HHSC: The Primary State Regulator
HHSC oversees nursing homes through its Health Care Facilities Regulation division. This division licenses facilities, sets staffing and safety standards, conducts inspections, and takes enforcement action when a facility falls short. The legal authority for all of this comes from Chapter 242 of the Texas Health and Safety Code, which covers convalescent and nursing facilities and spells out rules for licensing, general enforcement, quality of care, and residents’ rights.
HHSC also licenses the individual administrators who run nursing homes. The agency’s Nursing Facility Administrators Licensing Branch validates education requirements, issues and renews licenses, and can revoke a license when an administrator fails to meet professional standards.
The Federal Role: CMS
Any nursing home that accepts Medicare or Medicaid (which is most of them) must also meet federal standards set by the Centers for Medicare and Medicaid Services. CMS doesn’t send its own inspectors to every facility. Instead, it contracts with state agencies through what’s called an 1864 Agreement. Under that agreement, HHSC conducts surveys and inspections on behalf of CMS, and CMS holds the state agency accountable for the quality and consistency of that oversight.

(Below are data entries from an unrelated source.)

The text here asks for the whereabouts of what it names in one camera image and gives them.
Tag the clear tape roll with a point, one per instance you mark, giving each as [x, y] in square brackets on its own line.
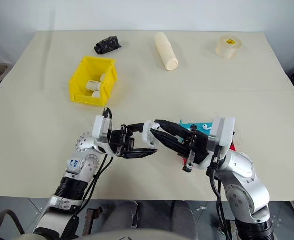
[228, 46]

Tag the yellow plastic bin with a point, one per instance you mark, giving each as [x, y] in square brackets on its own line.
[87, 75]

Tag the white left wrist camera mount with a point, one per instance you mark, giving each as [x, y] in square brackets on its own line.
[99, 128]

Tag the white earbuds case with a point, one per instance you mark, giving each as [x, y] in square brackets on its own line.
[146, 138]

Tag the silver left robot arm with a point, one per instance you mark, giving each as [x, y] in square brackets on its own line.
[74, 165]

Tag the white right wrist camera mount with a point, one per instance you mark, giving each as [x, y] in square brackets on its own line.
[224, 132]

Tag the black crumpled bag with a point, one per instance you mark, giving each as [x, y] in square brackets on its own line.
[107, 45]

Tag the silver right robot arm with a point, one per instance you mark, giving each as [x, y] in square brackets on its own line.
[244, 180]

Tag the cream cylindrical bottle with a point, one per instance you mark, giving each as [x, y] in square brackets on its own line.
[166, 51]

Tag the white earbud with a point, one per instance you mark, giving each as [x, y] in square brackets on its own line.
[206, 127]

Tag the rusty brown metal piece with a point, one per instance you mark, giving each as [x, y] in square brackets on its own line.
[91, 220]

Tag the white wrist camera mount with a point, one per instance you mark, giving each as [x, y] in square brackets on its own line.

CMS also sets certain nationwide requirements that Texas facilities must follow. A recent federal rule, for example, established a minimum staffing standard of 3.48 total nursing hours per resident per day, including at least 0.55 hours of registered nurse care and 2.45 hours of nurse aide care. The rule also requires a registered nurse on site 24 hours a day, seven days a week. These federal floors apply on top of any state requirements.
How Inspections Work
Texas law requires HHSC to conduct at least three unannounced inspections of each nursing facility during every three-year licensing period. These inspections are always unannounced so that surveyors see the facility as it actually operates, not as it looks when staff know someone is coming.
Beyond routine inspections, HHSC can send special teams to conduct validation surveys or verify findings from earlier visits. The agency uses record reviews, random sampling, and other criteria to decide when a deeper look is warranted. Complaint-triggered investigations can also happen at any time outside the regular inspection cycle.
Enforcement Tools
When a nursing home violates state rules, HHSC has a range of enforcement options that escalate with the severity of the problem.

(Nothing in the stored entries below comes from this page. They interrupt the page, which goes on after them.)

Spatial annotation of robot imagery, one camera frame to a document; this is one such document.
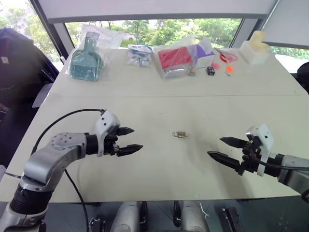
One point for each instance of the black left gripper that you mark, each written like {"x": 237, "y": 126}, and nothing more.
{"x": 110, "y": 145}

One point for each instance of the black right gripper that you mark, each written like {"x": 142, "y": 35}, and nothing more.
{"x": 251, "y": 157}

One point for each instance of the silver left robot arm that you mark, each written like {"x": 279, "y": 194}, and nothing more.
{"x": 48, "y": 159}

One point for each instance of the small brass padlock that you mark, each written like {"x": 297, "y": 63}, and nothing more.
{"x": 181, "y": 134}

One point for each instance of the silver cylinder under table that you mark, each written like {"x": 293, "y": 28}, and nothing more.
{"x": 125, "y": 217}
{"x": 194, "y": 216}

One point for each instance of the small orange object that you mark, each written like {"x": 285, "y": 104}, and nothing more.
{"x": 229, "y": 69}

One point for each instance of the bag of blue white parts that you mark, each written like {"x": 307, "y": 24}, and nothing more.
{"x": 139, "y": 55}

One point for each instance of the small pink object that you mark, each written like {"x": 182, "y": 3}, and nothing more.
{"x": 216, "y": 65}

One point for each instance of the teal dustpan in plastic bag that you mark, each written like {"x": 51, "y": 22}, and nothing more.
{"x": 84, "y": 62}

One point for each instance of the small brown orange item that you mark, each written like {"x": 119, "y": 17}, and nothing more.
{"x": 192, "y": 71}

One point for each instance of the black latch under table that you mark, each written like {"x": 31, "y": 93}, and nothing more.
{"x": 97, "y": 224}

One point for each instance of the red item in clear bag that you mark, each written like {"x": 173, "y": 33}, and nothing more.
{"x": 173, "y": 60}

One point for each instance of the red item in small bag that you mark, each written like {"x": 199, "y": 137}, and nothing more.
{"x": 228, "y": 56}

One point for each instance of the purple and white box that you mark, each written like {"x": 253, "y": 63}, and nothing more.
{"x": 204, "y": 53}

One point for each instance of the dark object at table side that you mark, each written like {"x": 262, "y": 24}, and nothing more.
{"x": 303, "y": 77}

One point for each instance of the black chair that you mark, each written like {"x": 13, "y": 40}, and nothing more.
{"x": 21, "y": 84}

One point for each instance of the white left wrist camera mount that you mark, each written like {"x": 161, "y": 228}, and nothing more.
{"x": 106, "y": 122}

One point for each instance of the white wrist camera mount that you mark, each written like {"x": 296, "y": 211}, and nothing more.
{"x": 106, "y": 122}
{"x": 265, "y": 140}

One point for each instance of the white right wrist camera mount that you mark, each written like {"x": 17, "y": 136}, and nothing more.
{"x": 265, "y": 140}

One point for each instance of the black bracket under table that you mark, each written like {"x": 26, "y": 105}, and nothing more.
{"x": 230, "y": 218}

- Administrative penalties: HHSC can assess fines for each individual violation found during a single survey. For facilities that also participate in Medicare or Medicaid, CMS can impose civil money penalties of up to $10,000 per day of noncompliance.

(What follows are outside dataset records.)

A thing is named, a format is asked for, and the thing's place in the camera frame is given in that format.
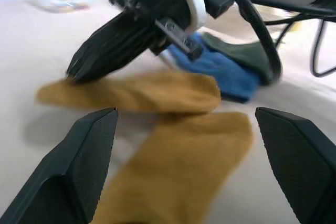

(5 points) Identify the dark green sock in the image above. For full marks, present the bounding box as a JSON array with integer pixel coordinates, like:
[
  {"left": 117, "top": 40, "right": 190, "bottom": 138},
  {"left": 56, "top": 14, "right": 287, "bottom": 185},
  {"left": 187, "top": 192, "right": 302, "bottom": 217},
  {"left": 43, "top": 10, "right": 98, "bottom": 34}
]
[{"left": 201, "top": 31, "right": 277, "bottom": 86}]

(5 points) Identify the mustard yellow sock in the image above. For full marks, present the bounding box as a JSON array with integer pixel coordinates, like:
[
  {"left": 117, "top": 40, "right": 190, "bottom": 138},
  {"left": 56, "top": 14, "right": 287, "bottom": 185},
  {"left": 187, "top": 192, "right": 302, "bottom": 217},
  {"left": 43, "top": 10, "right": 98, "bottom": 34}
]
[
  {"left": 90, "top": 111, "right": 255, "bottom": 224},
  {"left": 36, "top": 69, "right": 222, "bottom": 116}
]

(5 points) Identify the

- Trusteeships: If a facility poses an immediate threat to residents, is operating without a license, or is closing without a relocation plan for residents, HHSC can petition the court (through the Texas Attorney General) to appoint a trustee to take over operations.
- License denial or revocation: HHSC can revoke a facility’s license for repeated or substantial violations, and it can deny a license to any facility without a satisfactory compliance history. Revocation can happen at the same time as other enforcement actions.
For serious cases involving health and safety threats, HHSC refers matters to the Office of the Attorney General, which can pursue injunctive relief or civil penalties in court.
The Long-Term Care Ombudsman Program
Texas also runs a State Long-Term Care Ombudsman program that operates independently of nursing facilities. Ombudsmen are advocates for residents’ rights, not regulators in the traditional sense, but they play an important oversight role. They listen to concerns from residents and family members, inform residents of their legal rights, work to resolve problems, and help ensure that state laws and regulations are actually protecting the people they’re meant to protect. The program uses both paid staff and trained volunteers.
How to File a Complaint
If you have concerns about a nursing home in Texas, complaints go directly to HHSC. The fastest option is the Texas Unified Licensure Portal (TULIP), an online system available around the clock. You can also call the complaint hotline at 1-800-458-9858, or send a written complaint by mail to: Health and Human Services Commission, Complaint and Incident Intake, Mail Code E-249, P.O. Box 149030, Austin, Texas 78714-9030.
Once HHSC receives a complaint, the Health Facility Compliance Unit evaluates the allegations and decides whether to authorize a formal investigation. If the complaint points to a potential regulatory violation, investigators are dispatched to the facility. After the investigation, HHSC notifies the person who filed the complaint about what they found.